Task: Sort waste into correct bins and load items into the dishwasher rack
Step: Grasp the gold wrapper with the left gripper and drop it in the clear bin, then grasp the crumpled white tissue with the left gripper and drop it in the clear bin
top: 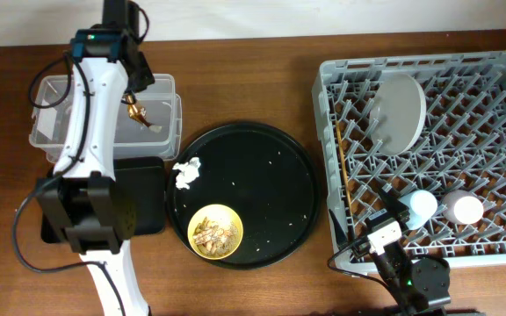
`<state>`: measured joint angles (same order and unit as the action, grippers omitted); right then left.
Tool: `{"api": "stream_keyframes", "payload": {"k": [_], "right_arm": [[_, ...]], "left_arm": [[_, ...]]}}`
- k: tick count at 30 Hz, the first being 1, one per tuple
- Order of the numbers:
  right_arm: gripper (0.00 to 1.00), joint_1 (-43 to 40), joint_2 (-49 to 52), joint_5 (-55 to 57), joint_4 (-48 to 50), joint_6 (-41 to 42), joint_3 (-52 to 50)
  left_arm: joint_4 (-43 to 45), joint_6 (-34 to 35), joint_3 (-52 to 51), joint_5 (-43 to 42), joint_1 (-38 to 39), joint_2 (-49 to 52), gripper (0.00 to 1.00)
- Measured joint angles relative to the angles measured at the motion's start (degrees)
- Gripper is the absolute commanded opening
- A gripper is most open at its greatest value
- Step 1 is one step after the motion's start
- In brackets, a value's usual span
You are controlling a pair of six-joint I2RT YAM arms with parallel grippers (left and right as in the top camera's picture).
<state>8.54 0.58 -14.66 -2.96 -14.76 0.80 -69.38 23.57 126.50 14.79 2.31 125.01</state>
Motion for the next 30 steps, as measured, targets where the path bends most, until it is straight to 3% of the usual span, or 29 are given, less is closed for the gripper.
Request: {"api": "stream_keyframes", "payload": {"k": [2,7,8,11,16,25,28,30], "right_arm": [[0.98,0.0,0.0,0.0,0.0,0.02,0.0],[0.98,0.0,0.0,0.0,0.0,-0.02,0.0],[0.98,0.0,0.0,0.0,0.0,0.0,0.0],[0.98,0.0,0.0,0.0,0.0,0.0,0.0],[0.98,0.0,0.0,0.0,0.0,-0.02,0.0],[0.98,0.0,0.0,0.0,0.0,-0.02,0.0],[0.98,0.0,0.0,0.0,0.0,0.0,0.0],[0.98,0.0,0.0,0.0,0.0,-0.02,0.0]], "left_arm": [[-1.14,-2.27,0.15,-2.89,-0.85,1.07,0.57],[-18.43,-4.37,5.84,-8.79,2.14,-1.09,0.57],[-23.45,-4.55,5.99,-9.55,4.72,-1.97,0.57],[-24.94,-4.52,1.95,-8.66,13.88,-2.75,0.58],[-16.44,1.16,-16.96,-1.86,21.66,-2.78,0.58],[-0.04,11.23,-36.68,2.4,16.13,-2.89,0.59],[4.55,12.07,-39.15,-0.07,16.26,-3.19,0.43],[4.94,12.24,-39.3,-1.51,16.55,-3.21,0.41]]}}
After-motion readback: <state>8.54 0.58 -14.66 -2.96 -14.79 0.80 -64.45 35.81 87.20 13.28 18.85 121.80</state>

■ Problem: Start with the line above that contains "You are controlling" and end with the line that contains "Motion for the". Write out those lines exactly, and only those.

■ Answer to the problem:
You are controlling a pair of six-joint I2RT YAM arms with parallel grippers (left and right as in the top camera's picture).
<state>8.54 0.58 -14.66 -2.96 -14.76 0.80 -69.38 23.57 126.50 14.79 2.31 125.01</state>
Motion for the next 30 steps, as measured, targets where the path bends most, until it is straight to 3% of the usual span, or 29 are given, less is closed for the gripper.

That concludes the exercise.